Mount Damāvand is the 12th most prominent peak in the world and is part of the Volcanic Seven Summits mountaineering challenge.

==Symbolism and mythology==
Damavand is a significant mountain in Persian mythology. It is the symbol of Iranian resistance against despotism and foreign rule in Persian poetry and literature. In Zoroastrian texts and mythology, the three-headed dragon Aži Dahāka was chained within Mount Damāvand, there to remain until the end of the world. In a later version of the same legend, the tyrant Zahhāk was also chained in a cave somewhere in Mount Damāvand after being defeated by Kāveh and Fereydūn.

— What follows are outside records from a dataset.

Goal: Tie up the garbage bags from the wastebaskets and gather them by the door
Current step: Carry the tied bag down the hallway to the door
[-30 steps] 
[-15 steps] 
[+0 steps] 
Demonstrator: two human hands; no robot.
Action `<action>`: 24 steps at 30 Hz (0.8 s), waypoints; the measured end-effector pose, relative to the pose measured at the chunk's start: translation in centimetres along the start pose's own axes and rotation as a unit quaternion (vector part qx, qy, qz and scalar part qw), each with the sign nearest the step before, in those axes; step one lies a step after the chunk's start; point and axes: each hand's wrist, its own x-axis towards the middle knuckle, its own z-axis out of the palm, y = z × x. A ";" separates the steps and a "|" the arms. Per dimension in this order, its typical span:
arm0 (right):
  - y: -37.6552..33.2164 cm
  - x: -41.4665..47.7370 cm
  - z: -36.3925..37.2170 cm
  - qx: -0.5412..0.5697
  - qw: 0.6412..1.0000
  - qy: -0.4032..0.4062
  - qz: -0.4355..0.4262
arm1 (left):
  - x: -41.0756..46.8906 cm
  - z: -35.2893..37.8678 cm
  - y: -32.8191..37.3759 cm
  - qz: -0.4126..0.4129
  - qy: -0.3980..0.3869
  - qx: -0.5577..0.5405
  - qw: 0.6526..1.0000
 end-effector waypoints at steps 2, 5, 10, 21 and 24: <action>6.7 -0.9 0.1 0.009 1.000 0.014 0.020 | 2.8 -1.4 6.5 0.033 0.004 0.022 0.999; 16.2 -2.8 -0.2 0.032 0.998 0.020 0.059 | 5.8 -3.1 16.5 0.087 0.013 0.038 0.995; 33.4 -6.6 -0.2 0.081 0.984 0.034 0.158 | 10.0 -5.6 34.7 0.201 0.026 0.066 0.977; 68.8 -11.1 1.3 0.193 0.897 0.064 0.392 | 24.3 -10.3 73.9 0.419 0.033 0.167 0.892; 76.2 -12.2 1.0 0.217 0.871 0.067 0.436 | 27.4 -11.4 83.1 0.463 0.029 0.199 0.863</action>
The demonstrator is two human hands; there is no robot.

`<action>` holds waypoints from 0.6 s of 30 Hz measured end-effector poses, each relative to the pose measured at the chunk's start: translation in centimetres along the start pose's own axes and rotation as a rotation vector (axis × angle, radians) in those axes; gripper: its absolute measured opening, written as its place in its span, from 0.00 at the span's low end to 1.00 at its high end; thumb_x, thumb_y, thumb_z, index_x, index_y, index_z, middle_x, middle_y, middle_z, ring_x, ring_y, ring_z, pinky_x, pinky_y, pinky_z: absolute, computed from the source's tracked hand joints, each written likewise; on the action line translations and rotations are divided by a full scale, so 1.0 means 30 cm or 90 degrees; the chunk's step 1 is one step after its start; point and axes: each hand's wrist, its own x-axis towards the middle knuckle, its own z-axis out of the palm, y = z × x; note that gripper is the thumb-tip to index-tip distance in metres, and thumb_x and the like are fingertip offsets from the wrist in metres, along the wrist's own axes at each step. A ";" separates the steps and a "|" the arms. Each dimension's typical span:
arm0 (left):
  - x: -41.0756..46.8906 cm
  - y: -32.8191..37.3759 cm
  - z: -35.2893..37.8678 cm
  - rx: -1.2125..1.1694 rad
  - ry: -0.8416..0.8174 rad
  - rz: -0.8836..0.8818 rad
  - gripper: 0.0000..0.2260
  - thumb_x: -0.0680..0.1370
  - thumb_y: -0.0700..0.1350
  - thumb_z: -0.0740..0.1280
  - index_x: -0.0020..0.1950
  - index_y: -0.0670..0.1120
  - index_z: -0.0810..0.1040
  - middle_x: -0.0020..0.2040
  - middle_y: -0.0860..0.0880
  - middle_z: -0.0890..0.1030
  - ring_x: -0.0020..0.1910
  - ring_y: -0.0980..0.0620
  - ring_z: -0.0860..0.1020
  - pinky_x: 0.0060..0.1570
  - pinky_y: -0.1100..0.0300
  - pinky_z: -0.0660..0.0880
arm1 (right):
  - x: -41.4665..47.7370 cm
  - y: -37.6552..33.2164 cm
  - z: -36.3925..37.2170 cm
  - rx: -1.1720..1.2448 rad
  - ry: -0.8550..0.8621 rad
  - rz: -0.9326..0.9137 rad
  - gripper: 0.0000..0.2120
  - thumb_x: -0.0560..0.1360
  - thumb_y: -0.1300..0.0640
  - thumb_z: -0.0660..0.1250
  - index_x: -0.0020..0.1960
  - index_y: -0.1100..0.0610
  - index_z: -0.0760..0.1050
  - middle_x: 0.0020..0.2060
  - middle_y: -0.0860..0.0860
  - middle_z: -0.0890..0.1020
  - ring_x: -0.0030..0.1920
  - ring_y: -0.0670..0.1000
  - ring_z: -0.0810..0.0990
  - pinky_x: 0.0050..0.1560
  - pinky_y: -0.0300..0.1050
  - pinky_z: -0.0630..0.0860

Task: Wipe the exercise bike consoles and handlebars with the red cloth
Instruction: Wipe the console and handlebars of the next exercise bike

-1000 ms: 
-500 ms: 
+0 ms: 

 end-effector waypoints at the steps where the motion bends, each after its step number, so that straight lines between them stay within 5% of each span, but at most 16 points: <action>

The mountain is said to hold magical powers in the epic Shahnameh. Damāvand has also been named in the Iranian legend of Arash (as recounted by Bal'ami) as the location from which the hero shot his magical arrow to mark the border of Iran, during the border dispute between Iran and Turan. The poem Damāvand by Mohammad Taqī Bahār is also one example of the mountain's significance in Persian literature. The first verse of this poem reads:

ای دیو سپید پای‌دربند

ای گنبد گیتی، ای دماوند

ey div-e sepid-e pāy-dar-band,
ey gonbad-e giti, ey Damāvand

 O white giant with feet in chains,
O dome of the world, O Damāvand.

Mount Damavand is depicted on the reverse of the Iranian 10,000 rial banknote.

The origins and meaning of the word "Damavand" are unclear, yet some prominent researchers have speculated that it probably means "The mountain from which smoke and ash arises", alluding to the volcanic nature of the mountain.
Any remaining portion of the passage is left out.